The same warmth reaches out to the guest and the stranger. Hospitality is generous and immediate: a caller is welcomed in, seated, and fed without ceremony, urged to eat their fill, and never allowed to leave empty-handed. Filipinos meet others with an easy friendliness and a quick smile, and they smooth their dealings with indirection and good humour rather than bluntness, mindful always not to embarrass another or to break the harmony between them.

Beneath the courtesies lies the gentle, considerate spirit that runs through the whole culture, the care for others' feelings and dignity, the avoidance of open conflict, the readiness to help and to share. The visitor who returns a smile, shows respect to elders, accepts the food and the welcome pressed upon them, and meets all things with patience and good humour will find the Filipino warmth, already among the most generous in the world, opening fully before them. These manners are not stiff forms but the daily face of a people for whom kindness and welcome are a point of pride.

The nation

The Philippines is an archipelago of more than seven thousand islands in the western Pacific, off the southeastern coast of Asia, strung along the line where the earth's plates meet, so that volcanoes, earthquakes, and the great storms of the Pacific are a constant of its life.
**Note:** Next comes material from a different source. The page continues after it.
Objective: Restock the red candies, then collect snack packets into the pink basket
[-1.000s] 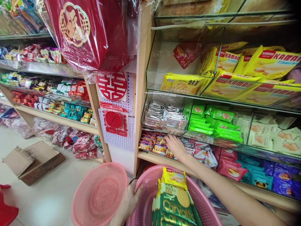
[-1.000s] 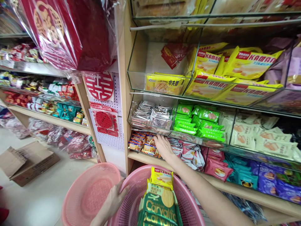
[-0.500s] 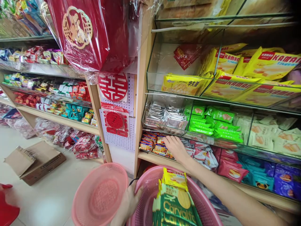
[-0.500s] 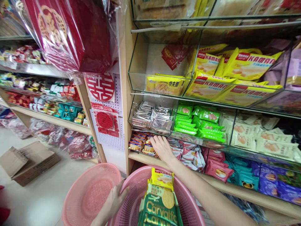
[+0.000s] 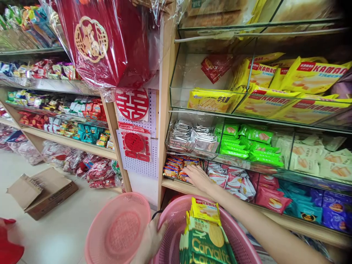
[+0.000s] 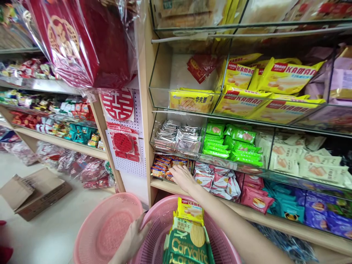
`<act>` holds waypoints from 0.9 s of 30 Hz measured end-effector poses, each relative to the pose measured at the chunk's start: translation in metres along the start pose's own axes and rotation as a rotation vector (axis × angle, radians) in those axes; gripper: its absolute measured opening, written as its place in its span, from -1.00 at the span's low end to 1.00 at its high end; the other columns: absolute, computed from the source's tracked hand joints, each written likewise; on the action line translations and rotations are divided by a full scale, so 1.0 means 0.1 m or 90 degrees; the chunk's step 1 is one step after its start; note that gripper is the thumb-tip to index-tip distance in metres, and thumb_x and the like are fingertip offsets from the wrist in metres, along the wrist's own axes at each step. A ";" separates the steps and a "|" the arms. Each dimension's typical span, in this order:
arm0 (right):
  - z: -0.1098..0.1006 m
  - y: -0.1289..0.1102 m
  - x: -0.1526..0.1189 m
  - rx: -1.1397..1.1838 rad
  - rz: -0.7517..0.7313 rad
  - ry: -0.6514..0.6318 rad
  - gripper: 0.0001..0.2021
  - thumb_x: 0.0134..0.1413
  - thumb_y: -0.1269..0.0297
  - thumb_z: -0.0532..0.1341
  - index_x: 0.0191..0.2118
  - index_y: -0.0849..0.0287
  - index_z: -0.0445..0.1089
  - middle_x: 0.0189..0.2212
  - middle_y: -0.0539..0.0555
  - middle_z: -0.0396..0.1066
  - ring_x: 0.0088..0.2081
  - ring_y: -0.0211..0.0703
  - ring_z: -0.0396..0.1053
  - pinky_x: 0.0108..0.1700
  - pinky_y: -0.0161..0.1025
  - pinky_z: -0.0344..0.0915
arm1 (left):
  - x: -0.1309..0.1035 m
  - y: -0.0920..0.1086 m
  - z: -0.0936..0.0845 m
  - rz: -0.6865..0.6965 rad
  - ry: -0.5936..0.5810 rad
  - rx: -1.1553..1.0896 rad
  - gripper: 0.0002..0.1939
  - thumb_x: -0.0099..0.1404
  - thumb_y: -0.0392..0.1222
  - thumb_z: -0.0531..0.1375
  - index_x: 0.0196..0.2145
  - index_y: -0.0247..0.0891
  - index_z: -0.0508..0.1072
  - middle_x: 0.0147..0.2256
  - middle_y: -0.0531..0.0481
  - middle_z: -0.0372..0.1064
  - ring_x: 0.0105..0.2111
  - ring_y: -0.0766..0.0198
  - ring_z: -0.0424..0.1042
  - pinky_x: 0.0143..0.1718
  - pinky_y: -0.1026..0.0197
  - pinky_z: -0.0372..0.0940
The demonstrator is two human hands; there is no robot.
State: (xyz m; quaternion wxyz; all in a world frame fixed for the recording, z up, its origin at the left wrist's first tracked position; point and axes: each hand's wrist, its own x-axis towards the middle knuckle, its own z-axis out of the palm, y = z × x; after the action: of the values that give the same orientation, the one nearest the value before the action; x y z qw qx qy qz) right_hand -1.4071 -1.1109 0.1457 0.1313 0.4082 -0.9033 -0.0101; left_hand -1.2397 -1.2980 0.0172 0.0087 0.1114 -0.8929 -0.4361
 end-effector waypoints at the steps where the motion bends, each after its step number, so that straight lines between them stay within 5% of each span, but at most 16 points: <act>1: 0.01 0.00 0.02 0.006 0.005 0.001 -0.79 0.15 0.38 0.13 -0.08 0.15 0.29 -0.16 0.13 0.38 -0.12 -0.06 0.30 -0.14 -0.15 0.19 | 0.00 -0.01 0.00 0.011 -0.004 0.001 -0.57 0.25 0.07 -0.01 -0.12 -0.26 0.42 -0.25 -0.17 0.51 -0.18 0.04 0.47 -0.15 0.14 0.30; 14: 0.17 0.06 0.02 0.101 0.076 -0.004 -0.70 0.11 0.34 0.17 -0.02 0.24 0.23 -0.10 0.21 0.37 -0.07 -0.03 0.32 -0.06 -0.12 0.22 | 0.00 0.00 -0.01 0.028 -0.006 -0.031 -0.56 0.24 0.06 0.01 -0.08 -0.27 0.41 -0.19 -0.19 0.50 -0.15 0.04 0.45 -0.11 0.10 0.29; 27: 0.20 0.13 0.04 0.151 0.115 -0.016 -0.39 0.05 0.30 0.21 0.21 0.24 0.02 0.08 0.34 0.27 0.07 0.11 0.25 0.02 0.02 0.15 | 0.00 0.01 0.00 0.007 -0.007 0.000 -0.56 0.23 0.08 0.01 -0.09 -0.24 0.42 -0.14 -0.19 0.49 -0.06 0.02 0.42 -0.05 0.10 0.27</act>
State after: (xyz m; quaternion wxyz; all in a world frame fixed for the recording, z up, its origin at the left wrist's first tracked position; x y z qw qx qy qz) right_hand -1.4244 -1.1073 0.1289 0.0714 0.3375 -0.9329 0.1035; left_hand -1.2402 -1.2971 0.0181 0.0062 0.1041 -0.8936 -0.4366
Its islands fall into three groups: Luzon in the north, the largest, holding the teeming capital, Manila; the cluster of the Visayas in the centre; and Mindanao in the south, home to the country's Muslim people. Some hundred and eighteen million Filipinos live there, a young and fast-growing people, and the country takes its name from a king of Spain.

Its history is the layering of those many heritages. Before the Europeans, the islands were a world of small communities led by their chiefs, a Malay people trading across the seas, with Islam taking hold in the south. The Spanish came in the sixteenth century and ruled for more than three hundred years, making the islands Catholic; a revolution against Spain at the century's end gave way to American rule, which brought English, public schools, and the forms of democracy; and after the suffering of the Second World War, the Philippines became fully independent in 1946. In 1986 the world watched Filipinos peacefully overthrow a dictatorship in the streets, in the gathering remembered as People Power.

Today the Philippines is a lively, crowded, and devout democracy, its economy carried by services and, above all, by the labour of its people. One of the largest bodies of overseas workers in the world, Filipinos serve as nurses, seafarers, builders, and helpers across the globe, and the money they send home sustains millions of families and the nation itself. Through poverty, storm, and hardship the people are famous for their resilience and good cheer, and beneath the modern surface the old culture holds firm: the family still gathers, the fiestas still fill the streets, the faith still sounds, and the warmth of the Filipino still meets the stranger as a friend.